[Task] Please keep to the lines below from the one with "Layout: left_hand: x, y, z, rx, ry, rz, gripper" through the one with "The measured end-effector", and restate them word for word, ends included.

[Material provided]
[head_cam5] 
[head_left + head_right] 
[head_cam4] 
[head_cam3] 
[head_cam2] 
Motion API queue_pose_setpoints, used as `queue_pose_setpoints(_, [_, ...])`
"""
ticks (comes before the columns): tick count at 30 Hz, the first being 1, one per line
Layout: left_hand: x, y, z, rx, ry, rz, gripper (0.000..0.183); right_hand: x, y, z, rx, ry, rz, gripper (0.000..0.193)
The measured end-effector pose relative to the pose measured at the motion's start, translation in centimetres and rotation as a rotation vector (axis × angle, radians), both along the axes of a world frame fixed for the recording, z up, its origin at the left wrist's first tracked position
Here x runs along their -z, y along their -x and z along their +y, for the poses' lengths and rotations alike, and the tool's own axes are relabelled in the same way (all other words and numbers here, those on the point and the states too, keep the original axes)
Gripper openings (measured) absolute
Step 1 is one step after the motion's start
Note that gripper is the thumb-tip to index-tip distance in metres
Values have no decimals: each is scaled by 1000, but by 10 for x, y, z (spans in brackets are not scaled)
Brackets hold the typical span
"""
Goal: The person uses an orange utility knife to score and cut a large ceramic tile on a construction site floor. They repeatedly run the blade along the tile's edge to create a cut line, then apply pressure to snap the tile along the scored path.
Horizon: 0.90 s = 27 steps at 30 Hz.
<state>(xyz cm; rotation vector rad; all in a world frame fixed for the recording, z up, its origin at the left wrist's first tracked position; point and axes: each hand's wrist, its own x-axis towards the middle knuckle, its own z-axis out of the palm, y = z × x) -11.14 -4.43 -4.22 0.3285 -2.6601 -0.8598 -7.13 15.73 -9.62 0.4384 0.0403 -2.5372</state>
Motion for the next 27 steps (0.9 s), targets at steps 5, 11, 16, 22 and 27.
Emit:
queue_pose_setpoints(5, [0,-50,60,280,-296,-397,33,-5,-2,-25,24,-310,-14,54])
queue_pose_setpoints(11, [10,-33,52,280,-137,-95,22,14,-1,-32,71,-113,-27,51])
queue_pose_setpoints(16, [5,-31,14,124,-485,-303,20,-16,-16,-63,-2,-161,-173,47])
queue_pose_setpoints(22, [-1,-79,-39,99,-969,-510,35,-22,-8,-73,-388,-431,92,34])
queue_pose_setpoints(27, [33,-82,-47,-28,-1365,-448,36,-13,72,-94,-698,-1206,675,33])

[Answer to the problem]
Layout: left_hand: x, y, z, rx, ry, rz, gripper (0.000..0.183); right_hand: x, y, z, rx, ry, rz, gripper (0.000..0.193)
The measured end-effector pose relative to the pose measured at the motion's start, translation in centimetres and rotation as a rotation vector (axis × angle, radians), both along the axes of a world frame fixed for the recording, z up, its origin at the left wrist's first tracked position

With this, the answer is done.